IDF, HAMAS, HEZBOLLAH E UNIFIL
IDF, HAMAS, HEZBOLLAH E UNIFIL
di Mario Adinolfi
Mi rendo conto che giornali e tg danno per scontati alcuni termini che rendono difficilmente comprensibili i fatti in corso. E quando i fatti sono una guerra che dura da un anno e si sta infiammando anziché terminare, meglio capire bene per farsi un’opinione. Il 7 ottobre 2023 l’organizzazione palestinese Hamas con il beneplacito del regime iraniano e degli Hezbollah libanesi ha sferrato un attacco a sorpresa contro gli israeliani uccidendone 1.200 e prendendone 250 in ostaggio.
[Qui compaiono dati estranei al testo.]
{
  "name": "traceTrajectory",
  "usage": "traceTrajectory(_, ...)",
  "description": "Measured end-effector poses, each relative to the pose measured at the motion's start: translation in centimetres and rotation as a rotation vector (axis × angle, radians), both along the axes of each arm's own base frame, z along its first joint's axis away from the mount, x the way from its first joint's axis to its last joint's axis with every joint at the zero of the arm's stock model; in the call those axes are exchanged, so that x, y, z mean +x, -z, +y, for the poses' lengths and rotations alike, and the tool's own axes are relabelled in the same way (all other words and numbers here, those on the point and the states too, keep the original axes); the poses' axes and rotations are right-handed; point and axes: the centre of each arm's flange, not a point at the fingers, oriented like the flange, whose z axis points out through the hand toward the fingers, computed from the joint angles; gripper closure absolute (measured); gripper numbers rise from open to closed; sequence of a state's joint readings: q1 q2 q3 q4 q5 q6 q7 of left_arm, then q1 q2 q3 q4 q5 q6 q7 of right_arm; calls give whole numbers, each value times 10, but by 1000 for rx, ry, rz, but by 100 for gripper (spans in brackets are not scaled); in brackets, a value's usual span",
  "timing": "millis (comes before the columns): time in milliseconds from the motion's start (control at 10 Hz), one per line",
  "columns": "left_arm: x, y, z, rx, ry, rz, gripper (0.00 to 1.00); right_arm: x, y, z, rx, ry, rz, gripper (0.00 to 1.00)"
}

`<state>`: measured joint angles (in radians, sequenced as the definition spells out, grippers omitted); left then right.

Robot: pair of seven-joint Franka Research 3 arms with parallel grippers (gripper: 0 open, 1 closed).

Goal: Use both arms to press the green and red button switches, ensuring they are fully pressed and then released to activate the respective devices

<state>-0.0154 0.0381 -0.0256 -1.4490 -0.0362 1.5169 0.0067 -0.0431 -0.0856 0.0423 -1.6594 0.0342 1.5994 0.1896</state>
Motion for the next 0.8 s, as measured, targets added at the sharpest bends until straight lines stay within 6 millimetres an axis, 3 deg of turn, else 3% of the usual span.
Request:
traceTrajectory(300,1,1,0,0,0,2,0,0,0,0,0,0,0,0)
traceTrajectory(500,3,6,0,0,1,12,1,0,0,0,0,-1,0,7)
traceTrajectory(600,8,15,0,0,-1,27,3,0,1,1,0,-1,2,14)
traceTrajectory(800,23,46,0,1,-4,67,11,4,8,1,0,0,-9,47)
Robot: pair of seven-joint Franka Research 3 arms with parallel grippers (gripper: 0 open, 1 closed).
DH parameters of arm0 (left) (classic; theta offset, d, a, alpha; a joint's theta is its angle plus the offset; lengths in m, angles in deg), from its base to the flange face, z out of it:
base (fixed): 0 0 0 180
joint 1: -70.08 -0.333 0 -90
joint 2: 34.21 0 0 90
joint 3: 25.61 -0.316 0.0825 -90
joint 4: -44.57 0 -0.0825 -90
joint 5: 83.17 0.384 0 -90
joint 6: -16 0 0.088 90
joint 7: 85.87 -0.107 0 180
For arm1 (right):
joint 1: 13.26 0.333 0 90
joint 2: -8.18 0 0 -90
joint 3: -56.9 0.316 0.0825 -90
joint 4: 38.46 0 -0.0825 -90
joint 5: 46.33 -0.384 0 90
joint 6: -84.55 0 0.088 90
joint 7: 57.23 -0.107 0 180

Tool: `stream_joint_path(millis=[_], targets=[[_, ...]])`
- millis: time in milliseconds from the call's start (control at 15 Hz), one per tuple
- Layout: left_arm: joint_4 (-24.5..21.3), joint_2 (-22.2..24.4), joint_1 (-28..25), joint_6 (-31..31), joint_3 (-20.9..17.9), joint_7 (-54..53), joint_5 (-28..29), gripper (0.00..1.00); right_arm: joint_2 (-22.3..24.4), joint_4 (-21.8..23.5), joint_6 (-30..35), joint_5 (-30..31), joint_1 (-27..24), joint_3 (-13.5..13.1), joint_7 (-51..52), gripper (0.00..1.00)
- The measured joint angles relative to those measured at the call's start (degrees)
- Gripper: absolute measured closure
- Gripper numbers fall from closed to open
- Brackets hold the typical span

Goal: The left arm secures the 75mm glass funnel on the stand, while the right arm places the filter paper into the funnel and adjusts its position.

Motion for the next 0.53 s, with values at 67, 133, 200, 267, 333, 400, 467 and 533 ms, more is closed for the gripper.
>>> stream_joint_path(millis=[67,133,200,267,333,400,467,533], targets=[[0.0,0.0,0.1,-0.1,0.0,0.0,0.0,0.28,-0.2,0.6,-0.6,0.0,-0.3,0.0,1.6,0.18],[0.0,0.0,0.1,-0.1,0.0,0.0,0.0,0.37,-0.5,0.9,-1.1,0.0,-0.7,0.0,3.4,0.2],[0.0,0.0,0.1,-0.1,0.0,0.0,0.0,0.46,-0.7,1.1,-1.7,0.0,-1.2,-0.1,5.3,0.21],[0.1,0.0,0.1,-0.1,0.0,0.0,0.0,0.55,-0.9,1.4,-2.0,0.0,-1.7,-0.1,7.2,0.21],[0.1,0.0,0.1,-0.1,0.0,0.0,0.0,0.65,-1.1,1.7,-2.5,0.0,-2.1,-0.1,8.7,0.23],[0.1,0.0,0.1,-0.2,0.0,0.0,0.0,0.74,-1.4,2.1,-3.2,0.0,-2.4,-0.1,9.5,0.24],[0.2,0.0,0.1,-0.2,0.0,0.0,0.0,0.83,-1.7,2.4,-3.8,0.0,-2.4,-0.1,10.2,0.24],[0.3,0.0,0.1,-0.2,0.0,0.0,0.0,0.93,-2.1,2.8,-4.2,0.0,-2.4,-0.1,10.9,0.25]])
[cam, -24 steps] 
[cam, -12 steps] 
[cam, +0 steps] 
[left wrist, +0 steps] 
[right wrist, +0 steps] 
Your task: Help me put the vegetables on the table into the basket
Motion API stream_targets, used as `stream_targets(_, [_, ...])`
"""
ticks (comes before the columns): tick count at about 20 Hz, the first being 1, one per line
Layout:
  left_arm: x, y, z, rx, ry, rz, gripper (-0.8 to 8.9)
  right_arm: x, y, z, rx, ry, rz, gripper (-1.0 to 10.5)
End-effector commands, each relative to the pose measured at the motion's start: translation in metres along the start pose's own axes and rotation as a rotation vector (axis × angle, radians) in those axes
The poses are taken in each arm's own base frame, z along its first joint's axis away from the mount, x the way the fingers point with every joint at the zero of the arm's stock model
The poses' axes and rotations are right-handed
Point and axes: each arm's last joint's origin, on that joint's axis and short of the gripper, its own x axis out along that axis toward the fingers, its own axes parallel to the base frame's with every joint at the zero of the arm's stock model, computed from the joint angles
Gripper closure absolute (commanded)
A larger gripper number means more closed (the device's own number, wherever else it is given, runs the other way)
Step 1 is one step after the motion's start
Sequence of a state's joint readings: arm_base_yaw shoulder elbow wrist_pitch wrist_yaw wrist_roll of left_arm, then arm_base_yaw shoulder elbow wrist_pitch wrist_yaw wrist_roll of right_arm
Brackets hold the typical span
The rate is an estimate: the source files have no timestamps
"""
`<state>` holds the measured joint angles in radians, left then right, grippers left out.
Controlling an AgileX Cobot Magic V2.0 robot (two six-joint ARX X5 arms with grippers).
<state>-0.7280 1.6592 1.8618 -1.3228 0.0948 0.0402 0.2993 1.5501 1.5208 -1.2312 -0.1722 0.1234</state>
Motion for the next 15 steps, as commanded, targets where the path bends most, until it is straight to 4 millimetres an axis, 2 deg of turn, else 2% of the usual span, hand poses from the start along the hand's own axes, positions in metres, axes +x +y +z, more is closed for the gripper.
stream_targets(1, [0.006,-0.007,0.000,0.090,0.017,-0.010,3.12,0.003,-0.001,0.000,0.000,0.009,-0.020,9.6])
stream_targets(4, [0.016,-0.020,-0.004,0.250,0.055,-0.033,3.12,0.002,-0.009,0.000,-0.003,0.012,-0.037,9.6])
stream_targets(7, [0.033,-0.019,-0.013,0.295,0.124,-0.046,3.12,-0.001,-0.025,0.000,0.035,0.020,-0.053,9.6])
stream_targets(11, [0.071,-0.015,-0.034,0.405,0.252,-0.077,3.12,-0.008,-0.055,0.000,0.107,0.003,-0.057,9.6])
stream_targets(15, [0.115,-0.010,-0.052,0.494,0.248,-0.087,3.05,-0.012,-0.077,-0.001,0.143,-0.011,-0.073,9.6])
Israele ha reagito mobilitando le sue forze armate: Israel Defence Forces, sigla IDF. In un anno Israele ha colpito obiettivi su sette fronti diversi: Striscia di Gaza (territorio di Hamas), Libano (territorio di Hezbollah), Iran, Iraq, Siria, Cisgiordania e Yemen (contro gli Houthi). Particolarmente massiccio e continuo l’attacco contro la Striscia di Gaza dove sono trattenuti gli ostaggi del 7 ottobre. A decine sono stati uccisi, gli ultimi sei corpi di due ragazze e quattro uomini sono stati fatti trovare il 1 settembre 2024. Hamas dichiara che nella Striscia di Gaza gli attacchi IDF hanno ucciso oltre quarantaduemila persone, poco meno della metà sarebbero minorenni. Per Stati Uniti e Unione Europea Hamas è un’organizzazione terroristica, per la maggior parte degli altri Paesi del mondo non lo è.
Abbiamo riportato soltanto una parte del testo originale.